**Problem details:**
Below are records; copy every line in them that holds the word "trace".

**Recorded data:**
# # #

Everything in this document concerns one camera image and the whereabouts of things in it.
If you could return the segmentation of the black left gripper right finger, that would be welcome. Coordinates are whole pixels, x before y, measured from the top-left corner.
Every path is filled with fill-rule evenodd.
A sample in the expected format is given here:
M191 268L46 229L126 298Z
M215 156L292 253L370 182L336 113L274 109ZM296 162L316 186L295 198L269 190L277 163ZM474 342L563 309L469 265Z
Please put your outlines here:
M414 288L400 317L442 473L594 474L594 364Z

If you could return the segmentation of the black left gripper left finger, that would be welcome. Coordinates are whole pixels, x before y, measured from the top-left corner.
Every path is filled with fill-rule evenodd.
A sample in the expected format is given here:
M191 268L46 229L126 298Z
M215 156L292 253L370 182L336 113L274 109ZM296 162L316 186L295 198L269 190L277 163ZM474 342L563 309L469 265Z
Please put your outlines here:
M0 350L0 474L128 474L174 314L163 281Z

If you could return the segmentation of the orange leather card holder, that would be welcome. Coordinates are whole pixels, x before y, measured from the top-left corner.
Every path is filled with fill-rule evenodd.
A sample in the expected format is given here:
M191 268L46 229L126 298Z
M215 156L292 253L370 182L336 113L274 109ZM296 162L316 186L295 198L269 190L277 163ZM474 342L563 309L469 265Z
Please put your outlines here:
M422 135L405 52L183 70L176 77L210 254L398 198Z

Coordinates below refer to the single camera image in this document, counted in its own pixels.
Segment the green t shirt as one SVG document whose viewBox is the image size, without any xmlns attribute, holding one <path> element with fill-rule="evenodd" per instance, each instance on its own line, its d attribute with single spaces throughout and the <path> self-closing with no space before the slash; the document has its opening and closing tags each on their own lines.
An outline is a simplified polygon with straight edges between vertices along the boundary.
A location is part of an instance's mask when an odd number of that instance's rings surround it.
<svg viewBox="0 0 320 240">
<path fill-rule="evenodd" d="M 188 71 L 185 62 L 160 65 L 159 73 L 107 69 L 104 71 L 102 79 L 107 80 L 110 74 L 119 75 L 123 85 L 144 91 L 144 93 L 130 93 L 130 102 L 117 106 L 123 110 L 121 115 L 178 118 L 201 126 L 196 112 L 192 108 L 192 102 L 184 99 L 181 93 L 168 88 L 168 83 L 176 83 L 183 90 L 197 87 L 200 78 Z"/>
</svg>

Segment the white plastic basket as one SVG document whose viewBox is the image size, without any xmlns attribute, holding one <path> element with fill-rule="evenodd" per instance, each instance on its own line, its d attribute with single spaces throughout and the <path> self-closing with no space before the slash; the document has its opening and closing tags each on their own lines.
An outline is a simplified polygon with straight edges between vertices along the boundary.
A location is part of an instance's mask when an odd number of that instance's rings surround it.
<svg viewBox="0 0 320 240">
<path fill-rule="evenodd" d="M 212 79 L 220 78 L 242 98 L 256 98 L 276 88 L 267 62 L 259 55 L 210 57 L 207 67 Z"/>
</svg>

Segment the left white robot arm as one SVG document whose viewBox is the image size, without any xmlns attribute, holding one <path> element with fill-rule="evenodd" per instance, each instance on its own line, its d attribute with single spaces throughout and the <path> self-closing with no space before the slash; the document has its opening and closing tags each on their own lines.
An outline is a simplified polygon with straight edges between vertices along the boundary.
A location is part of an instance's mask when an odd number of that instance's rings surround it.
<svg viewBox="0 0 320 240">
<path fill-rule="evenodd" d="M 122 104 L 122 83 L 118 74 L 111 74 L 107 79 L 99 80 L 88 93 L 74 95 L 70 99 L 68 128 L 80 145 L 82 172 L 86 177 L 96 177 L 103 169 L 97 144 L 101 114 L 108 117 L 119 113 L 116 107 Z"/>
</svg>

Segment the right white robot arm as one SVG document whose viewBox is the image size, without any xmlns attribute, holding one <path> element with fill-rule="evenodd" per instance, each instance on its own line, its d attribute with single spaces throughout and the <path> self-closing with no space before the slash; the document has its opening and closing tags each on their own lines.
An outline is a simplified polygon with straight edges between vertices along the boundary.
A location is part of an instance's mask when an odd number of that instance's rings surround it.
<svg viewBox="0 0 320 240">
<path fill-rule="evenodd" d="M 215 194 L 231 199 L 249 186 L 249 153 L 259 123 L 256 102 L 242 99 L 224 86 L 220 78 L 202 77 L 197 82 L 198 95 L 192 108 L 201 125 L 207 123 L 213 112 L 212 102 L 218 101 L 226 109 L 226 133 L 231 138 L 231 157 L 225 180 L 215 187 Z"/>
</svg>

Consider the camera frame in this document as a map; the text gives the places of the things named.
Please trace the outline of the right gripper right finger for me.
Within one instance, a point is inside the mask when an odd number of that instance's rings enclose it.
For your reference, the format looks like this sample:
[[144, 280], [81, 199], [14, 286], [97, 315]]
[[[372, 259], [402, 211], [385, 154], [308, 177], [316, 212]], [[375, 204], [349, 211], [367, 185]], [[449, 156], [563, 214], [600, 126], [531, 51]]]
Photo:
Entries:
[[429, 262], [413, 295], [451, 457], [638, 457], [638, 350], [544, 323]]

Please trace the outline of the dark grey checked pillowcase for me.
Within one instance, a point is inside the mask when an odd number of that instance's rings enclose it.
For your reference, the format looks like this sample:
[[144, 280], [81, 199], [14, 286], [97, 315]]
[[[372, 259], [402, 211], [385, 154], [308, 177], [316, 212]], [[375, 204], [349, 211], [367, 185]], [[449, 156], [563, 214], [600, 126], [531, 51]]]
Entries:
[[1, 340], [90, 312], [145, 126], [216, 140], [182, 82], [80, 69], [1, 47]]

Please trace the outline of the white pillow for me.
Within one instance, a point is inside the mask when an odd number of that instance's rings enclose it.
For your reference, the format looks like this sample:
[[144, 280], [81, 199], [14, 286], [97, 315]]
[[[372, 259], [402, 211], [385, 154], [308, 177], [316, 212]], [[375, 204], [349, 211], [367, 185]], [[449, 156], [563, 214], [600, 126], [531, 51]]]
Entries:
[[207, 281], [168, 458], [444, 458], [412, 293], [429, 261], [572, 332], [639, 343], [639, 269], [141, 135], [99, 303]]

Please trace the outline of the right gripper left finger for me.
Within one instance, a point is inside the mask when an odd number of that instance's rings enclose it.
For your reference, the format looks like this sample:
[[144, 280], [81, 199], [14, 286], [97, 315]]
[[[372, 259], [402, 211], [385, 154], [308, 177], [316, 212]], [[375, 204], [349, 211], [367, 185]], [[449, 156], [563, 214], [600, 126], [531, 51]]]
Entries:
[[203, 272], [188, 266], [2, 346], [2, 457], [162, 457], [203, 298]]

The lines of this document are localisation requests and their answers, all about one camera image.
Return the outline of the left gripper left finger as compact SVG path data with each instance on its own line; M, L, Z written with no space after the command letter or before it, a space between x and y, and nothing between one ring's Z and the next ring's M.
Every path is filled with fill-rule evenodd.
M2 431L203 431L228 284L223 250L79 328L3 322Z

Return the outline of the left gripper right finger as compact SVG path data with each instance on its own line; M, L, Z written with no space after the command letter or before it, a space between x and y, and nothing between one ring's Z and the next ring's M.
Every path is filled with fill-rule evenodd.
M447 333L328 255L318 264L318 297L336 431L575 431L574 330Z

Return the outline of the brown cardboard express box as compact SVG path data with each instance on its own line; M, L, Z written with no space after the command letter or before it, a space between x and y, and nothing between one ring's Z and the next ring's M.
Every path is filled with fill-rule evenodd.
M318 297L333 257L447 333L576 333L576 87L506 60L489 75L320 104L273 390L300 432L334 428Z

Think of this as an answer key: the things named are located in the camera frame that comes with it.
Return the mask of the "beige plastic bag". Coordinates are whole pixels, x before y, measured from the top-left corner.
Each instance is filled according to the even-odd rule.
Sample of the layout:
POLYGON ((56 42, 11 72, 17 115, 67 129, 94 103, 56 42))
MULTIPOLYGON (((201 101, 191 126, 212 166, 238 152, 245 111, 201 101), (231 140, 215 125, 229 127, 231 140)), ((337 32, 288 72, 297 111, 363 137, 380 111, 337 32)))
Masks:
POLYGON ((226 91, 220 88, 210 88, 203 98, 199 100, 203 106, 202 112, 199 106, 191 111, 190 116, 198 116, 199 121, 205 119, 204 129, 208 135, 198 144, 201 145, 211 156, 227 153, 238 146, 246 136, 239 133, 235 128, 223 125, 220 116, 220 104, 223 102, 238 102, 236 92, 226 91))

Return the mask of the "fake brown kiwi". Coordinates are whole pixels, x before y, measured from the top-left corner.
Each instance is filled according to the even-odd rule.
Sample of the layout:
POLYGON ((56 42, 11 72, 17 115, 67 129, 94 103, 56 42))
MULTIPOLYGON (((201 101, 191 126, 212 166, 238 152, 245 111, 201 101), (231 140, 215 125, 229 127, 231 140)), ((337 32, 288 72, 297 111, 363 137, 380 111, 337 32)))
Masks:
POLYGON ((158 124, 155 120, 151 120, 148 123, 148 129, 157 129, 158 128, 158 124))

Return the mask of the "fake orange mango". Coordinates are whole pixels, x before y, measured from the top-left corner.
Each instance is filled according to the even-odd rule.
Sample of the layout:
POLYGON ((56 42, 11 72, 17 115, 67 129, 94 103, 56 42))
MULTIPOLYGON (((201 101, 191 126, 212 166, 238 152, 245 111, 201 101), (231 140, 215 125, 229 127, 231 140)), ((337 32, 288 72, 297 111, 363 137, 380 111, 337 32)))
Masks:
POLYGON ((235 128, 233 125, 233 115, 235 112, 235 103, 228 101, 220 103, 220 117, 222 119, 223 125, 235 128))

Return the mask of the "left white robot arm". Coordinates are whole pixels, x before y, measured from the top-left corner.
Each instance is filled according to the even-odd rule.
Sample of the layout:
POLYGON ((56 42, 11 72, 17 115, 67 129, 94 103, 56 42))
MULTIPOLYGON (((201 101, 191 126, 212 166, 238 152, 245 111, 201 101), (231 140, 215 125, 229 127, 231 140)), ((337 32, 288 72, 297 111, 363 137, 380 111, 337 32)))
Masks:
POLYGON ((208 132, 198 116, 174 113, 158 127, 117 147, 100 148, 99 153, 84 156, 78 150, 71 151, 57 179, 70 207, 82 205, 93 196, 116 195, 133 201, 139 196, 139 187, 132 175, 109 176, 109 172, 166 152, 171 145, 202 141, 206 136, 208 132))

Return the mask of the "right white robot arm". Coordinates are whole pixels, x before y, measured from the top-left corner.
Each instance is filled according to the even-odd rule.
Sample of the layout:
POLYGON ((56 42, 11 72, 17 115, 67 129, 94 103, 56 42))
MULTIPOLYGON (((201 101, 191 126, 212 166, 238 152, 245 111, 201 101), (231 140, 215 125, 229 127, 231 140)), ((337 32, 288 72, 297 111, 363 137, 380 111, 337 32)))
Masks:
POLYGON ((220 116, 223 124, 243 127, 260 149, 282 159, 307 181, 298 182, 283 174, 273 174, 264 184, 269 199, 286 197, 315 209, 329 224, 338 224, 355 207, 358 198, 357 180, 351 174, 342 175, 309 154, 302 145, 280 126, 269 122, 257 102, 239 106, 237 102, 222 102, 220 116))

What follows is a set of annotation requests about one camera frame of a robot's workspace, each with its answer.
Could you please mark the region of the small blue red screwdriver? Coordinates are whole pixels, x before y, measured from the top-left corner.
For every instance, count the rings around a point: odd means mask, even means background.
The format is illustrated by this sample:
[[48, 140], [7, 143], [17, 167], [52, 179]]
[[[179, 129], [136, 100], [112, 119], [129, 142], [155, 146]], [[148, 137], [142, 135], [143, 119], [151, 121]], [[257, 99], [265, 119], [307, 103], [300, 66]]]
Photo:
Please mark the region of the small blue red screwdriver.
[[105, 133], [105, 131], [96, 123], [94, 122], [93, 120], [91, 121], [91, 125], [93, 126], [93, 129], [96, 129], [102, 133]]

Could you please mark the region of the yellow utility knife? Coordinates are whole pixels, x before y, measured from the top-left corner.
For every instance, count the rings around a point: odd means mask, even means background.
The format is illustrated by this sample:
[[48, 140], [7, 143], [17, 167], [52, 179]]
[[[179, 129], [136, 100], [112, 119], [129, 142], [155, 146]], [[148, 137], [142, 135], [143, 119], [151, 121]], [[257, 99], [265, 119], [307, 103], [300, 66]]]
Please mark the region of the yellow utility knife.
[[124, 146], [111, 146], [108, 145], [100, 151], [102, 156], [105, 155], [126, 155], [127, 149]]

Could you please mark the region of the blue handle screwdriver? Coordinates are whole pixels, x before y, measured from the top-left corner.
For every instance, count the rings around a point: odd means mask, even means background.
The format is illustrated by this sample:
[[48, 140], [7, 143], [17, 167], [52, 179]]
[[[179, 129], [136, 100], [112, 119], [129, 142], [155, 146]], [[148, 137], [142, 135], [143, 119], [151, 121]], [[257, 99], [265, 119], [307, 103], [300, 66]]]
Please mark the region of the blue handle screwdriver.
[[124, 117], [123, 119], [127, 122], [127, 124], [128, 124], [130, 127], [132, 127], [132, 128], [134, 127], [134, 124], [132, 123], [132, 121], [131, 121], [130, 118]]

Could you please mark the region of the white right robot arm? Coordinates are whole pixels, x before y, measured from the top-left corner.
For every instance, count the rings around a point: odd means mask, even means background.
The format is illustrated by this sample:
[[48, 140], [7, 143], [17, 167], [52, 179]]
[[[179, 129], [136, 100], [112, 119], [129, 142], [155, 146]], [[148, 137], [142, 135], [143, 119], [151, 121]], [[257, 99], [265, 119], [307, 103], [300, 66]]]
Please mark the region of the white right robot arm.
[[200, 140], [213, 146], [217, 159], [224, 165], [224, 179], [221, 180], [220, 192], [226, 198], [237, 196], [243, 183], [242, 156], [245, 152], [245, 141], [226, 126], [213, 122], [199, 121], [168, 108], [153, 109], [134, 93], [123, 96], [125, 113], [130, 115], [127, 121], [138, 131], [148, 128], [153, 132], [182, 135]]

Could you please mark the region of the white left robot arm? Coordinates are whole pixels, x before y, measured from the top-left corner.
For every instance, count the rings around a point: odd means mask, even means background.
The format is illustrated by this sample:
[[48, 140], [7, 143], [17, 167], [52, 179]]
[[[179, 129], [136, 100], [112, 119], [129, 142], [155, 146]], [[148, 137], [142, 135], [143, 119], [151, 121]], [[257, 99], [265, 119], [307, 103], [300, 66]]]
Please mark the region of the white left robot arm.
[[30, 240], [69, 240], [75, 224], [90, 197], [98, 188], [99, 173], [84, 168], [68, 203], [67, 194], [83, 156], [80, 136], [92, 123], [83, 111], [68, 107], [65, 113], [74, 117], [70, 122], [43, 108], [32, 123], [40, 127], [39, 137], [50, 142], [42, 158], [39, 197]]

# # #

**Answer space:**
Please trace the outline of the right gripper right finger for me.
Please trace the outline of the dark grey checked pillowcase for me.
Please trace the outline of the white pillow for me.
Please trace the outline of the right gripper left finger for me.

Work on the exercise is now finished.